# Assignment
Set out exactly, line by line, the stretch of data below that begins at the line containing "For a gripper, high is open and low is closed" and ends at the line containing "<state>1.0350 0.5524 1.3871", with both ends kept.

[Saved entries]
****************

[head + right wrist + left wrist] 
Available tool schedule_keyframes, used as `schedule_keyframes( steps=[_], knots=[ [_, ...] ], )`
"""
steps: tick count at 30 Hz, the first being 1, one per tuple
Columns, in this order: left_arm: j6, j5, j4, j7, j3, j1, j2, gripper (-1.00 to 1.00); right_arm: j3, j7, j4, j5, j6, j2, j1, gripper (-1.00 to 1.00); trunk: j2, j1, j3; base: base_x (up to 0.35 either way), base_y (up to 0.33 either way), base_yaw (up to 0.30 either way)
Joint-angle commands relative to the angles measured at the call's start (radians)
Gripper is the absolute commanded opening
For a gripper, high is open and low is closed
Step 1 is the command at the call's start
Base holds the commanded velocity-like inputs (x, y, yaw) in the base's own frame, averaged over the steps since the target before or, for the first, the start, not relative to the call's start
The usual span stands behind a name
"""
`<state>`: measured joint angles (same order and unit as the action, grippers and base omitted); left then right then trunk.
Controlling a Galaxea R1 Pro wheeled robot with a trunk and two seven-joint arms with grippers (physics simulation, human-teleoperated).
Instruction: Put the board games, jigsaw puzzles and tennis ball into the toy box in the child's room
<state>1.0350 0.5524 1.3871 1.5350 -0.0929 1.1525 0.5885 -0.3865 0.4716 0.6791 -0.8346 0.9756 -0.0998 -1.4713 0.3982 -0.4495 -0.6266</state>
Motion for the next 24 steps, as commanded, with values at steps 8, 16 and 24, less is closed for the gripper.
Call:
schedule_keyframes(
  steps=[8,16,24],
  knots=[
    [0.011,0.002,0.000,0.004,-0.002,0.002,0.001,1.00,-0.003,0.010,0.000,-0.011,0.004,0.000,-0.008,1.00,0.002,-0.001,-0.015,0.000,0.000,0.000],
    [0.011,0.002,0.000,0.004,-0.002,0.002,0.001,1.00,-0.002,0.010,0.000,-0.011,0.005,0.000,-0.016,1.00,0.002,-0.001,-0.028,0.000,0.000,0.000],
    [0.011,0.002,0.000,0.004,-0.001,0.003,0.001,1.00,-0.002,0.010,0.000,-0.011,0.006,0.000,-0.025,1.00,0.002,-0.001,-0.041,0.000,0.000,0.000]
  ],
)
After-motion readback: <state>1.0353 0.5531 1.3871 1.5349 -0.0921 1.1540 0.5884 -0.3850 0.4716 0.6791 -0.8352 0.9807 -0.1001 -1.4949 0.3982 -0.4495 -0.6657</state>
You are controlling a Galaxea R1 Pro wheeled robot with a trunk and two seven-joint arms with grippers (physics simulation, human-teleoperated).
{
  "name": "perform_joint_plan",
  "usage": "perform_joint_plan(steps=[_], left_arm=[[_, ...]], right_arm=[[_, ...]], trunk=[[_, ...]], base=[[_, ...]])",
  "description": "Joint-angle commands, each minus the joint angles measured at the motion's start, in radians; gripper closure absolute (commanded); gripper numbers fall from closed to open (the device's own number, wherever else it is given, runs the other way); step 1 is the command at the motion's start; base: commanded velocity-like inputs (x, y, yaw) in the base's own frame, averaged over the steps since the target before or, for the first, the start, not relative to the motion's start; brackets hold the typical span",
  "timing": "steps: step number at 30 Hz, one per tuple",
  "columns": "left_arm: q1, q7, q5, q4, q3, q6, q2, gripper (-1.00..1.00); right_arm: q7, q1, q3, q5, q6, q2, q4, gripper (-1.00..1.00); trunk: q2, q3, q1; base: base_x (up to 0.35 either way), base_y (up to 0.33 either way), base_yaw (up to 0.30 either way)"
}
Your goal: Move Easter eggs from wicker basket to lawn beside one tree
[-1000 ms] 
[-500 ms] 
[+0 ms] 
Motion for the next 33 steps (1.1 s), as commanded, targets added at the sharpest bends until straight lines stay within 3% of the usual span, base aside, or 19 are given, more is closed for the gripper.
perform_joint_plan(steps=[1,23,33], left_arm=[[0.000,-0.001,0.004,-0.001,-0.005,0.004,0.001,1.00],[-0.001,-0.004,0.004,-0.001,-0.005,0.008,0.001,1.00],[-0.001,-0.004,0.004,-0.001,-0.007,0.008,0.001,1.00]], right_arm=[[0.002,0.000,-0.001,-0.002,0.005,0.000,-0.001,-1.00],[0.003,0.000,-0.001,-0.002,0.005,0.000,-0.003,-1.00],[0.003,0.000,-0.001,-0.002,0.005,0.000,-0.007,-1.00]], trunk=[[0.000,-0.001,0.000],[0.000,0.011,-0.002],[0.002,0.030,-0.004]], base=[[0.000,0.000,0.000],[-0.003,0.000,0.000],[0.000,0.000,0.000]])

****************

# Answer box
For a gripper, high is open and low is closed
Step 1 is the command at the call's start
Base holds the commanded velocity-like inputs (x, y, yaw) in the base's own frame, averaged over the steps since the target before or, for the first, the start, not relative to the call's start
The usual span stands behind a name
"""
`<state>`: measured joint angles (same order and unit as the action, grippers and base omitted); left then right then trunk.
Controlling a Galaxea R1 Pro wheeled robot with a trunk and two seven-joint arms with grippers (physics simulation, human-teleoperated).
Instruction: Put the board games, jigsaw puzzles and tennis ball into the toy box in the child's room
<state>1.0350 0.5524 1.3871 1.5350 -0.0929 1.1525 0.5885 -0.3865 0.4716 0.6791 -0.8346 0.9756 -0.0998 -1.4713 0.3982 -0.4495 -0.6266</state>

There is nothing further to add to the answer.